How Do We Define Formal Grammars?

Genereally, any formal grammar $G$ can be defined as a 4-tuple:

$$ G = (N, \Sigma, P, S) $$

  • $N$ A finite set of non-terminal symbols.
  • $\Sigma$: A finite set of terminal symbols.
  • $P$: A finite set of production rules, each defining how non-terminal symbols can be replaced.
  • $S$: The start symbol, a special non-terminal that initiates the generation process.

For example, a simple grammar can define the structure of sentences in a language, where each production rule specifies valid substitutions.

What Are Split Grammars?


Split grammars are a specific type of formal grammar, commonly used in geometry and architectural modeling. They operate by dividing a structure into smaller parts (splits) iteratively, enabling complex designs to emerge from simple initial shapes.

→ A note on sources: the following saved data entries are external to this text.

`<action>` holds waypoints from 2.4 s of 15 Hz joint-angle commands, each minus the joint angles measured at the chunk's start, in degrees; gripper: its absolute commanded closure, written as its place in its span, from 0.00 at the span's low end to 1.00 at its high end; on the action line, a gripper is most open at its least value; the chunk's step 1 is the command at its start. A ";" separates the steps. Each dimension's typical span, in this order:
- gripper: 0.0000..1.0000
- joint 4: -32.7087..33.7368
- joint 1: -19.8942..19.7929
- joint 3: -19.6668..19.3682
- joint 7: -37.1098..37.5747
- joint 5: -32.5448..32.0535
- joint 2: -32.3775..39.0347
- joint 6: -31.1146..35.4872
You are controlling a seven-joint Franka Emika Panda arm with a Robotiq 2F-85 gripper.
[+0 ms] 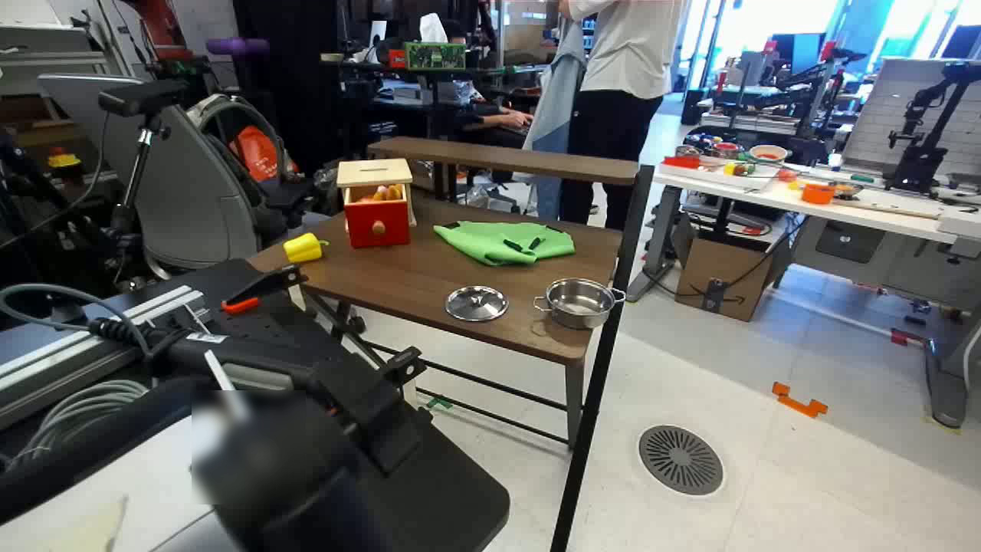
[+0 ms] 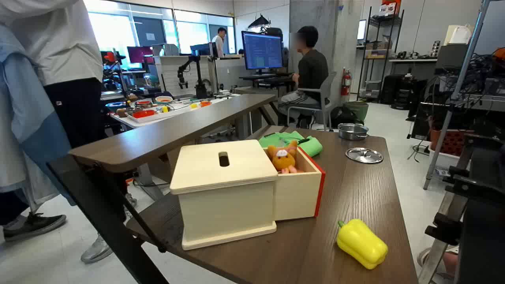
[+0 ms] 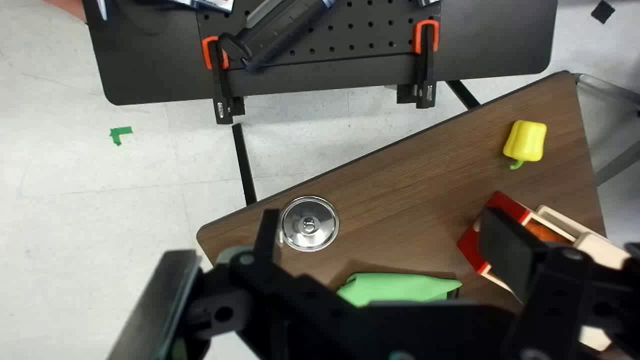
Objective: Remove the toy from the drawer and put it on the table
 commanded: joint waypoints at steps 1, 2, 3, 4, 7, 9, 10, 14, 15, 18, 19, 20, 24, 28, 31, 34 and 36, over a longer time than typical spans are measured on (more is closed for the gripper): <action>0.00 0.10 -0.07 0.05 -0.04 0.02 0.02 -0.13; 0.00 0.10 -0.07 0.05 -0.04 0.02 0.02 -0.13; 0.00 0.10 -0.07 0.05 -0.04 0.02 0.02 -0.13; 0.00 0.11 -0.07 0.05 -0.04 0.02 0.02 -0.13; 0.00 0.10 -0.07 0.05 -0.04 0.02 0.02 -0.13; 0.00 0.10 -0.07 0.05 -0.04 0.02 0.02 -0.13; 0.00 0.10 -0.07 0.05 -0.04 0.02 0.02 -0.13; 0.00 0.10 -0.07 0.05 -0.04 0.02 0.02 -0.13; 0.00 0.10 -0.07 0.05 -0.04 0.02 0.02 -0.13; 0.00 0.10 -0.07 0.05 -0.04 0.02 0.02 -0.13; 0.00 0.67 0.00 0.14 -0.25 -0.16 1.37 0.20; 0.00 1.68 0.21 0.17 -0.54 -0.03 3.92 1.39; 0.00 6.26 1.91 1.72 -1.72 -0.36 14.51 8.21; 0.00 12.76 4.41 4.16 -3.29 -0.61 26.25 15.20; 0.00 18.31 6.31 6.00 -4.97 -0.65 34.54 19.76; 0.00 23.63 7.98 7.77 -5.97 -1.59 42.27 23.15; 0.00 26.77 8.96 8.71 -7.05 -1.30 46.86 24.35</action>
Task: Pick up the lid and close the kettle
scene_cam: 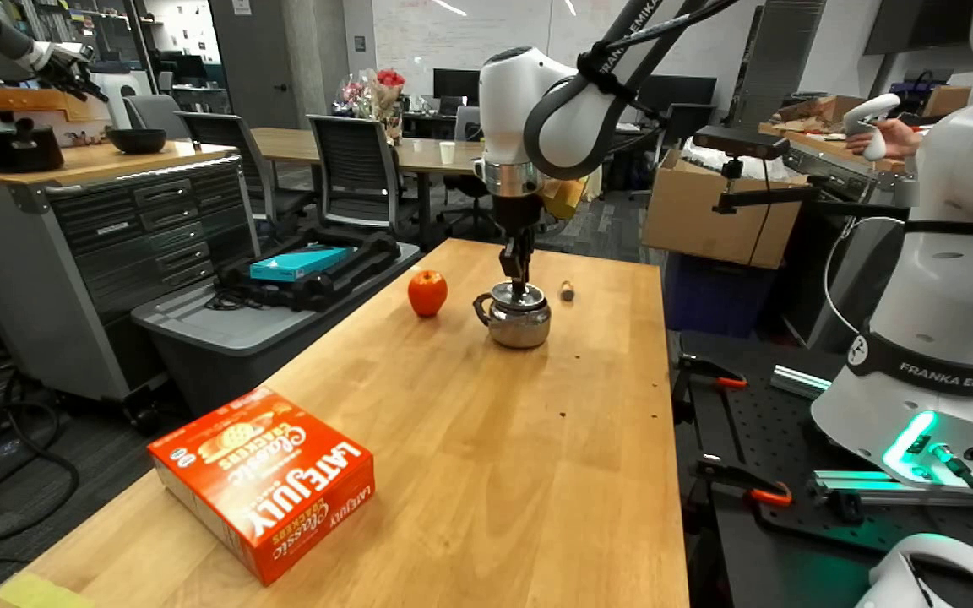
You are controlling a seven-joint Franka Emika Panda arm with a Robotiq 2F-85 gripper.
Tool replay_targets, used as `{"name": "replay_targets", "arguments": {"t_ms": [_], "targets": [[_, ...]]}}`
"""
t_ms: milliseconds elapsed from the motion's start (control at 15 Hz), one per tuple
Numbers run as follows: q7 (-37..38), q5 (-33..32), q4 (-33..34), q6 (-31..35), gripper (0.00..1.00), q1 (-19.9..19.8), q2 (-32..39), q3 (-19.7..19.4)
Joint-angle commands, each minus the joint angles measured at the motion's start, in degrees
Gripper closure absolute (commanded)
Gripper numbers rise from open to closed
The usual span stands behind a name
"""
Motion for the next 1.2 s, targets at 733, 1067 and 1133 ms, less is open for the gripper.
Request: {"name": "replay_targets", "arguments": {"t_ms": [733, 1067, 1133], "targets": [[1.1, -1.3, -1.7, 0.6, 0.78, 0.0, -0.8, -1.2], [1.2, -1.2, -1.9, 0.6, 0.26, 0.1, -0.9, -1.1], [1.1, -1.1, -1.9, 0.6, 0.17, 0.1, -1.2, -1.1]]}}
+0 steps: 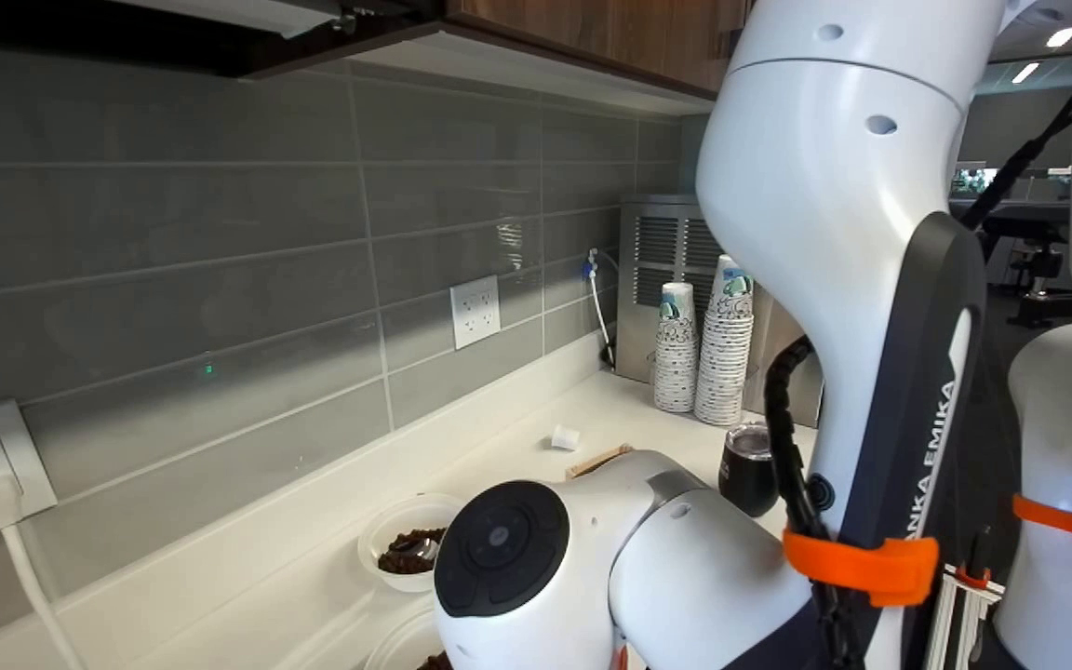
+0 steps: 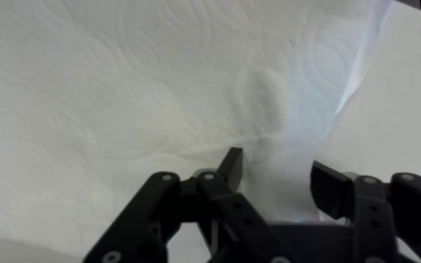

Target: Fold the napkin

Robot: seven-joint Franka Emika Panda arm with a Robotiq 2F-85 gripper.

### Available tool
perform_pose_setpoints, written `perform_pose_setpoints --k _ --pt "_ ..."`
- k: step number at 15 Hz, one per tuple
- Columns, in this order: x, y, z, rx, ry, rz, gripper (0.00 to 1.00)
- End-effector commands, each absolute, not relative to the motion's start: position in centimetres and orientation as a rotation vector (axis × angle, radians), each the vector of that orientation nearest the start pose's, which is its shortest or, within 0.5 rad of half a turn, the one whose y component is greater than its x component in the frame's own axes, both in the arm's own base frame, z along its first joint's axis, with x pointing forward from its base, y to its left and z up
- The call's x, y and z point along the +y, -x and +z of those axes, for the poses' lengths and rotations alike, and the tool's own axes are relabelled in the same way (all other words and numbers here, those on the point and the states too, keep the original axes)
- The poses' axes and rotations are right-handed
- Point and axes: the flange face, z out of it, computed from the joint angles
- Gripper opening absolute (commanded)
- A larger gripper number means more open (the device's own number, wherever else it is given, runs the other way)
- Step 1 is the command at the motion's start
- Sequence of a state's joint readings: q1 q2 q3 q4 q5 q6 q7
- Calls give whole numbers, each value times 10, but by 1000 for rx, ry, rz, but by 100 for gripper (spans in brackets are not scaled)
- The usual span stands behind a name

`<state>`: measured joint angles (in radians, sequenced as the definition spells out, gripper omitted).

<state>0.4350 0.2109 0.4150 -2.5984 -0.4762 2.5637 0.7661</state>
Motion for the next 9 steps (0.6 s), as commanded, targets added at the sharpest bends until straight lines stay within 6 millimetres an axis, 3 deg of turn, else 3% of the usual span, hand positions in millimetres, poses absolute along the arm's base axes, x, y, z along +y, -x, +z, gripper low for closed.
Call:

In our case these grammars are a part of context-free grammars, which have important effects. namely:

In facade modeling, split grammars are particularly powerful, as they can encapsulate hierarchical and repetitive patterns, making them ideal for generating structured datasets.

Examples of Split Grammars in Action

A prominent example of split grammars is their implementation in Blender Geometry Nodes, where they are used to generate complex 3D models. By applying recursive production rules, designers can create intricate models ad structures, including realistic facades.

Why Use Formal Grammars for Facade Generation?

One might wonder why we chose formal grammars instead of conventional methods, such as random noise-based image generation or dataset extraction using image processing tools. The answer lies in the structural clarity and control offered by formal grammars.

Using grammars directly enables us to:

  1. Generate facades with well-defined patterns and structural integrity.
  2. Encode architectural semantics and hierarchical relationships.
  3. Avoid the noise and inconsistency inherent in random methods.

Why context free grammars?

Now having a bit of context, I hope, we can assume that it is indeed important that the grammars we build have some limitations and are restricted to some degree. But why and how?

Challenges: The Major Blockade

While formal grammars are powerful, their implementation poses significant challenges. The main difficulty lies not in coding the productions or syntax but in designing realistic and efficient heuristics. These heuristics define:

  • How productions are chosen during generation.
  • What patterns and proportions are used.
  • How different facade styles are represented.

Creating heuristics that balance realism and generalizability is a challenging task, requiring both domain expertise and coding experience.

Bias in Grammar Design

One critical issue with heuristic-based grammars is bias. The addition of heuristics often influences:

  • The size and proportions of generated facades.
  • The patterns and stylistic elements included.
  • The variability across samples.

Ideally, a split grammar should have minimal bias, focusing on two fundamental actions: cut and extend. This simplicity allows for a wide range of buildings to be modeled. However, ensuring the generated samples are both realistic and diverse remains an unsolved challenge.

Find words

As we could observe, formal grammars in th econtext of facade generation and redonstruction offer a structured, symbolic and full of possibilities approach, enabling precise control over architectural designs and patterns, However, the success of this method hinges on developing heuristics that are robust yet flexible enough to produce diverse, realistic outputs. Looking for ways sped up and most importatly try to omit it continues to be a major area of research in neuro-symbolic modeling.